Camp X-Ray, o cenário mais sombrio de Guantánamo

Cerca de 300 celas cobertas de mato, terra e restos mortais de animais fazem parte hoje do que foi o primeiro cenário da prisão de Guantánamo


EFE | BASE NAVAL DE GUANTÁNAMO (CUBA)

Cerca de 300 celas cobertas de mato, terra e restos mortais de animais fazem parte hoje do que foi o primeiro cenário da prisão de Guantánamo, o Camp X-Ray, um lugar com aspecto ainda sinistro e cuja imagem ainda não conseguiu se livrar do conceito de "tortura".

A temperatura não fica abaixo de 30 graus, e a sensação é muito úmida. De longe já se vislumbra o visual totalmente abandonado do complexo, e agora, quando se entra nele, ninguém checa as credenciais de imprensa. Apenas um par de cadeados o protege.


"Tivemos que pedir permissão para cortar a grama para que a prisão pudesse ser visitada", explica o soldado que escolta a Agência Efe pelas instalações. "Era impraticável. Em alguns lugares, chegava até aqui", diz, apontando o próprio ombro.

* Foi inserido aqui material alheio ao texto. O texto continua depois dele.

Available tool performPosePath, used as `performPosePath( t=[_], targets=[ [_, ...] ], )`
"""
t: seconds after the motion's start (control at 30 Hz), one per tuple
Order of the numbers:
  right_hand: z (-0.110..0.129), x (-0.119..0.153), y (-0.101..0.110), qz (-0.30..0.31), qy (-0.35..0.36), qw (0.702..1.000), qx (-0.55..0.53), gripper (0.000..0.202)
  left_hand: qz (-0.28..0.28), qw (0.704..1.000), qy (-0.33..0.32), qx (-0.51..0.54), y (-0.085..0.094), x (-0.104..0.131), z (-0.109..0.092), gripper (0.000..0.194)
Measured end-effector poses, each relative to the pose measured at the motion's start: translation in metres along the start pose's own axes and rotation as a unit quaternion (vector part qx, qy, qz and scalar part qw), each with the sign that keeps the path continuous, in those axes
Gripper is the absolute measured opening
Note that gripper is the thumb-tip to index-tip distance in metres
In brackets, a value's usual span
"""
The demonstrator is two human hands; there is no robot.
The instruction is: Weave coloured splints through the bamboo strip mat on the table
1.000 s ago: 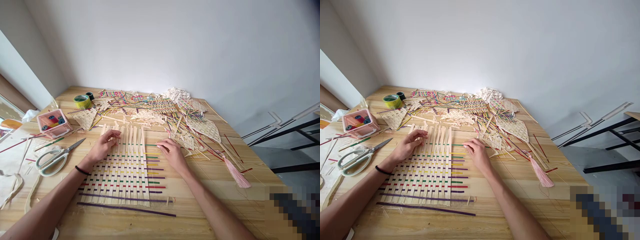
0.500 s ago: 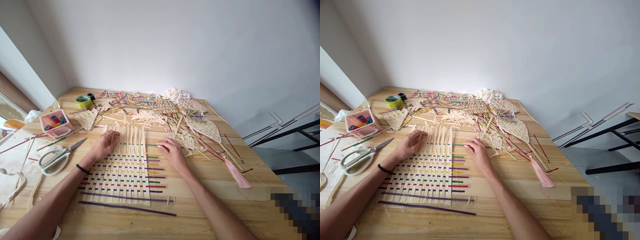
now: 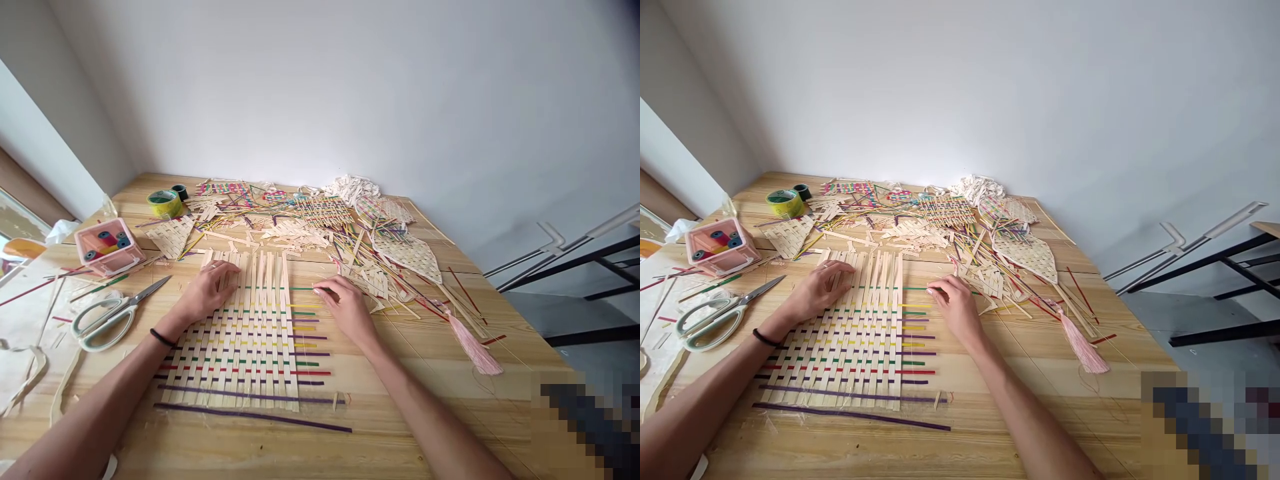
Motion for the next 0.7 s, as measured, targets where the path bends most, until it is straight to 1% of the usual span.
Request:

O que resta de Camp X-Ray não pode ser tocado, e o terreno sobre o qual foi construído está impossibilitado de ser reutilizado, pois ainda há investigações sobre o que ocorreu no local.

O complexo foi idealizado em meados dos anos 90 para manter presos imigrantes e refugiados que cometeram algum tipo de crime em sua tentativa de chegar ao território americano provenientes do Caribe, em sua maioria de Cuba ou Haiti.

No entanto, após os atentados às Torres Gêmeas, em 2001, e depois da guerra contra o terror iniciada pelo presidente George W. Bush, a prisão jamais voltaria a passar despercebida e ganharia um espaço nos livros de história.

"Os assassinos mais perigosos, impiedosos e melhor treinados sobre a face da terra" se tornaram inquilinos da penitenciária quase improvisada, segundo a própria definição do Pentágono, até que as demais dependências fossem construídas.

De janeiro a abril de 2002, 311 supostos terroristas ligados aos atentados ou à rede terrorista Al Qaeda permaneceram em celas de apenas seis metros quadrados que dividiam.

Os presos não tinham privacidade ou um lugar para realizar suas necessidades fisiológicas. As celas eram dispostas uma após a outra, sem maior infraestrutura, sobre um solo cheio de formigas.

"Passavam uma bacia e faziam nela, diante de todos", explicou o soldado.

O mesmo ocorria com os banhos, que eram tomados em pequenas cabines de grade com uma torneira no alto, e que após queixas dos prisioneiros passaram a ser cobertas por um papel que cobria até os órgãos sexuais enquanto se limpavam.

Além de um posto da Cruz Vermelha, cujo símbolo dura até hoje desgastado pelo tempo, a alguns metros das celas ainda se mantêm de pé as três dependências construídas para os interrogatórios.

O governo americano, ansioso por obter informações que dessem respostas ao que tinha ocorrido meses atrás em Nova York, transferia os presos algemados em uma maca, nas quais sentados em frente aos oficiais eram submetidos a interrogatórios.

Ao se entrar hoje nestes aposentos de madeira frágil, ainda se pode ver a mesa de madeira que separava o preso do agente, seu banco preso ao piso e o quarto contíguo onde a equipe de inteligência traduzia, registrava e comparava dados.

A escuridão da sala poderia ser um pequeno alívio após tantas horas ao sol do Caribe, mas lá dentro não havia uma calorosa recepção. Ao longo dos anos, diversos membros das Forças Armadas e das agências de inteligência do país reconheceram que dentro destas paredes foram aplicados procedimentos que violavam os padrões e as leis internacionais, imagens que agora só existem em suas memórias.

O Camp X-Ray segue de pé 12 anos depois, escondido pela passagem do tempo, o mato e o abandono, testemunhas de um dos capítulos mais sombrios da história recente dos Estados Unidos e túmulos de segredos e dúvidas nunca esclarecidos.